2010 winning Captain Kenny Medeiros, of Hog Island, is doing a 1950’s theme. The Hogs are bringing it. So, too, is Matt Glovacz, Captain of Golden Sunrise, who will serve us a “Hawaiian Luau.” GS’s John Lucas took me on a tour of the suits this year and there are some great ones, many of which he built.
“Handsome costume. That is the toughest category there is on the street,” says John Lucas. I especially like the tribute to the late Jim Happold. Golden Sunrise is bringing back “Putting on the Ritz,” the suit Hap wore as GS started. The Fancies continue the tradition of beauty on Broad Street with explosions of color and majesty. These works of art are made by hand and are not the product of a big factory making blow up cartoon figures. This is unique.
The awesome string bands are particularly interesting this year because of the order of march and some rules changes in the judging which may or may not have effect. In essence, the judges will reward a little more the effect of the music and costumes. Previously, music playing had an edge over effect and some folks felt the richer bands who spent more on costuming might have had an unfair advantage. Fralinger is going up Broad Street in 2nd, behind Pennsport. I’ve seen their performance and if anyone can ake First Prize from 2nd position, the mighty Fralinger can do it. But, I’ve seen many other challengers who also look strong.
South Philadelphia Captain Denny Palandro says,”We’re doing a showboat theme this year. Our forte is props. We’re going to have the props to go with this theme. The costumes are beautiful. The music, we stepped it up a notch.”
Quaker City String Band has a truly entertaining theme and its musicians sound great. All I’m going to say is keep an eye on Captain Charlie Roetz.
Ferko String Band is looking to move up a notch to number one from last year. They think they’ve put the final pieces together in their gold rush/prospecting theme. Says Captain Anthony Celenza, “We’re stakin’ a claim for 2011 and we’re goin for the gold.” I’ve seen Polish American looking to combine the crowd pleasing aspects of last year (They were the 1st Prize winners of the Viewer’s Choice Award.) with more power. Go down the ilist and you’ll see outstanding performances, including Avalon, Woodland and more.
“Pete D’Amato, Captain of 2010 1st Prize winner South Philly Vikings says, “We’re looking forward to getting out there. to getting with the people, letting everybody see what we do, the whole fancy brigade and having a good time.” 9 other Fancy Brigades also look to do the same and challenge Pete and his brigade at the Pennsylvania Convention Center.

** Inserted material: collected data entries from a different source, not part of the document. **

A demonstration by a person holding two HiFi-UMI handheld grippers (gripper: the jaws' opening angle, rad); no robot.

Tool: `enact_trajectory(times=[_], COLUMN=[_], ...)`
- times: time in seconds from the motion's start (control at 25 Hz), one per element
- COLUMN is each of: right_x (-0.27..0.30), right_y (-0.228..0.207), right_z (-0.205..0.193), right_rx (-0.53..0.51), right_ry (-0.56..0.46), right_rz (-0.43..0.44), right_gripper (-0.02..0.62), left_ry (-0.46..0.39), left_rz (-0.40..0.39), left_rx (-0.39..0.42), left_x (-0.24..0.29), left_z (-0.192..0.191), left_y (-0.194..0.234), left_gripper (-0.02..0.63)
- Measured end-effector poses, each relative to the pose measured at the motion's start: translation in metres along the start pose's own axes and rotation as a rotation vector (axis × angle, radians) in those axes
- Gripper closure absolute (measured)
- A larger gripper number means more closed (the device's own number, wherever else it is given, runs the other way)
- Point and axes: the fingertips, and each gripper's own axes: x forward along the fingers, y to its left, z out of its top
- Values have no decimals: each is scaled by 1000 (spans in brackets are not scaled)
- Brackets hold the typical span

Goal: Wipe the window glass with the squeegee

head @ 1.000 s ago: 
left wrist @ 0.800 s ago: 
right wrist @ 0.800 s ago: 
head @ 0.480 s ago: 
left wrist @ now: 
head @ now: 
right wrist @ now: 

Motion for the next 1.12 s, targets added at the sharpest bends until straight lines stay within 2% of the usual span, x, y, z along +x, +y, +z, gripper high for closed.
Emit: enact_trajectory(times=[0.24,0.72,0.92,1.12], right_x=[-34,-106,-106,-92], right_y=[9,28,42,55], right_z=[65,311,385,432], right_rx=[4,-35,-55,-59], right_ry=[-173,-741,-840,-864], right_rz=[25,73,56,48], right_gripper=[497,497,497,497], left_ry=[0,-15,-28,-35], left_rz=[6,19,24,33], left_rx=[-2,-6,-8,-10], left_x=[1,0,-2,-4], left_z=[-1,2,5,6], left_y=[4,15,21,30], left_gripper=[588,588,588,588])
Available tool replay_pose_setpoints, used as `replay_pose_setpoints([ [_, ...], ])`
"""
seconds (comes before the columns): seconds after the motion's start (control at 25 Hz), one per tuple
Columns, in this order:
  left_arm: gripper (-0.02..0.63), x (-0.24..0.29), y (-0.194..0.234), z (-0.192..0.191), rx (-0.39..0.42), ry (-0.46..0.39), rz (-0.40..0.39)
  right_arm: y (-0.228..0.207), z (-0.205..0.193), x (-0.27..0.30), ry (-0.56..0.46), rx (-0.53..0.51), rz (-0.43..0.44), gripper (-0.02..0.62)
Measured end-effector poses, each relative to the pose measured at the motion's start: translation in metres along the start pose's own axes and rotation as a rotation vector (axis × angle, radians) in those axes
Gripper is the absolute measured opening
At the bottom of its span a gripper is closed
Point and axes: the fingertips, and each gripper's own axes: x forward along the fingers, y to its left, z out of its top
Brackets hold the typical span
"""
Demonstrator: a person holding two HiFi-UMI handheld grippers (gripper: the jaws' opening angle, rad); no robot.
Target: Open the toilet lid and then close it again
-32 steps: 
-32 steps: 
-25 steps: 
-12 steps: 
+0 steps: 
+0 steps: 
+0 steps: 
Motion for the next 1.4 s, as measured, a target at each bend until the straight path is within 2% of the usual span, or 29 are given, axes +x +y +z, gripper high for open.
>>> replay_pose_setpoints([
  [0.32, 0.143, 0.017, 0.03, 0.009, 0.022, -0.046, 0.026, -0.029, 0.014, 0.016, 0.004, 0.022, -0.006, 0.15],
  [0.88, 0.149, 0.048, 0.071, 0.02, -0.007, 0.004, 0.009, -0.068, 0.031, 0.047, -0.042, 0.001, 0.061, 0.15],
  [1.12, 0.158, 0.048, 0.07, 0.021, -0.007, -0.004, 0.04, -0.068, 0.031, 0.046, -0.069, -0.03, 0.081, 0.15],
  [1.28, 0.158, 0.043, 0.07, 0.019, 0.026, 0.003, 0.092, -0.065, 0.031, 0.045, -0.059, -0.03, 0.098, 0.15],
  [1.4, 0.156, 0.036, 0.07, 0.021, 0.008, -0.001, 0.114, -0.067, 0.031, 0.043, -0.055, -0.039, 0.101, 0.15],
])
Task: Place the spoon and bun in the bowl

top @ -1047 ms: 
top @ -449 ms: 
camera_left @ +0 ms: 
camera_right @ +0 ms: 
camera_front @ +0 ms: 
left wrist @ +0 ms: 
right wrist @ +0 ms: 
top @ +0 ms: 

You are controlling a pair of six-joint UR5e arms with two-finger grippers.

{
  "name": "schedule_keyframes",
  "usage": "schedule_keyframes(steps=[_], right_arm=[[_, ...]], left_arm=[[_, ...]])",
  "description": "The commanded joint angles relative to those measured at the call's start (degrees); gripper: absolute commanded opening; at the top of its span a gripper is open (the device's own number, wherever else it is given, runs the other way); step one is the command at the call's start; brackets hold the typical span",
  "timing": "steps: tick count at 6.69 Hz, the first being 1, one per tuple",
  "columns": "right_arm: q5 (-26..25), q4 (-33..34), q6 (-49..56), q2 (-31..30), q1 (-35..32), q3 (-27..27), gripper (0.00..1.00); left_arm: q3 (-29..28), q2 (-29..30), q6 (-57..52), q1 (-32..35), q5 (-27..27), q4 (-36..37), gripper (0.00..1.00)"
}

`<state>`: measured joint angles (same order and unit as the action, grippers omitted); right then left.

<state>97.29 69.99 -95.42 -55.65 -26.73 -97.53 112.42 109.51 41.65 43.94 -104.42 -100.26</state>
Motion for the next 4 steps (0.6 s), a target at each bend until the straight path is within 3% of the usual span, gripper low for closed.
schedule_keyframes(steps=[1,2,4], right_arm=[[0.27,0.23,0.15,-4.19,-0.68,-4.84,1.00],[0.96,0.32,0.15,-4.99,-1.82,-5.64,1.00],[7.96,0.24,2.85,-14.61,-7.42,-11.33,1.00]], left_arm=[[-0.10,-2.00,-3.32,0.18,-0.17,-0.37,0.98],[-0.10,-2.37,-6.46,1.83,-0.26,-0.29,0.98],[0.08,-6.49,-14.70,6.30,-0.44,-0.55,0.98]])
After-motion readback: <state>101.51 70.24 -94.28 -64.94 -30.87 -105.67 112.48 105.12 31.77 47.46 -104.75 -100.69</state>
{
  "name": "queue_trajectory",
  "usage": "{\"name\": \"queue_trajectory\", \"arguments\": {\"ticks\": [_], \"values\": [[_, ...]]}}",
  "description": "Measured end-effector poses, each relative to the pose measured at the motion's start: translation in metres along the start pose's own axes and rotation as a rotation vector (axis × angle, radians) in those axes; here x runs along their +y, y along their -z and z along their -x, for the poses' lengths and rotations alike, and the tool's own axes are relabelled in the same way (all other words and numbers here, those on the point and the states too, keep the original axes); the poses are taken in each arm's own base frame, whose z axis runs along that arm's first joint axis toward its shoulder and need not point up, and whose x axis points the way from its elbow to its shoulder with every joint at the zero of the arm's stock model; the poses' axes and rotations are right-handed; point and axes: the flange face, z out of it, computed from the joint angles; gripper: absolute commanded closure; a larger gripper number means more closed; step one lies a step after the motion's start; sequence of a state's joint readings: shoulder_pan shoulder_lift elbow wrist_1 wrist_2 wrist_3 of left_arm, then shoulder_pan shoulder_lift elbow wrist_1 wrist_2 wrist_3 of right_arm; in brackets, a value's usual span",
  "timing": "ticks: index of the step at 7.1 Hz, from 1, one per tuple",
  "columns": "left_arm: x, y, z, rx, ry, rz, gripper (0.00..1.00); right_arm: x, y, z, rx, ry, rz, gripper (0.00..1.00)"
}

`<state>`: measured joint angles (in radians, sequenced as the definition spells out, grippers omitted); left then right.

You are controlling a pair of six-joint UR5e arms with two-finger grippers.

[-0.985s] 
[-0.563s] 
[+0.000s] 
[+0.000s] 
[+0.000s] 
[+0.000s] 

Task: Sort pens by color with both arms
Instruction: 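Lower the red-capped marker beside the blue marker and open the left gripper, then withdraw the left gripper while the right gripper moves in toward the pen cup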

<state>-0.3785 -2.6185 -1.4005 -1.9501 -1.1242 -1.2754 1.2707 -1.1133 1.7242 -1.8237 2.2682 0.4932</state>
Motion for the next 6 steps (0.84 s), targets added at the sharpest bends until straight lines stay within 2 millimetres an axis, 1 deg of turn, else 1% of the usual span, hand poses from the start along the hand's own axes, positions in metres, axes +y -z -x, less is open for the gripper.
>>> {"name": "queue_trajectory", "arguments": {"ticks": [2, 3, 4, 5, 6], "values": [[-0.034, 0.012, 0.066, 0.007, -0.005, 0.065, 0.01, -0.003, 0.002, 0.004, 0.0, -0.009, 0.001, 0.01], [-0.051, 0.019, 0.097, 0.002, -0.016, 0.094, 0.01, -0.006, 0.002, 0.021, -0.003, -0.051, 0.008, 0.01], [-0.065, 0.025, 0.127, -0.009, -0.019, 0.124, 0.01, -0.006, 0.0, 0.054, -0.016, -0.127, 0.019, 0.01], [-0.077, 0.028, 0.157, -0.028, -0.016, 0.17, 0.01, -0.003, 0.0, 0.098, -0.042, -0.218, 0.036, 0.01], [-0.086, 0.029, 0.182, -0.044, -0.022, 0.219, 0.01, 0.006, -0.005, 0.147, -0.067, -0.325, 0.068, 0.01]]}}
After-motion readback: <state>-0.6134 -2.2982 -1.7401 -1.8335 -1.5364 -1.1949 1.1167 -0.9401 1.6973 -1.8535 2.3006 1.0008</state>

As I mentioned, the annual parade formally began in 1901, but the tradition dates back to the 17th century. At its heart, Mummery is a “crazy hobby,” a way to celebrate the New Year. But, it’s become much more than that. It is a family glue, a bond in neighborhoods, a city’s goodwill ambassadorship, an economic contributor and a tourist attraction. Some Mummers clubs spend well over 100,000 dollars to entertain on New Year’s Day. For the third year in a row, they do so without getting any prize money from the city. I mention this because there have been inaccurate reports to the contrary. By the way, the prize money originated more than 100 years ago as a way of enticing the Mummers, who had been parading on their own, to agree to be run or organized on New Year’s Day by the city. All that leaves a Mummers mind in the hours ahead. New Year’s is upon us. Enjoy the spectacle! Enjoy the feast! It’s Mum time.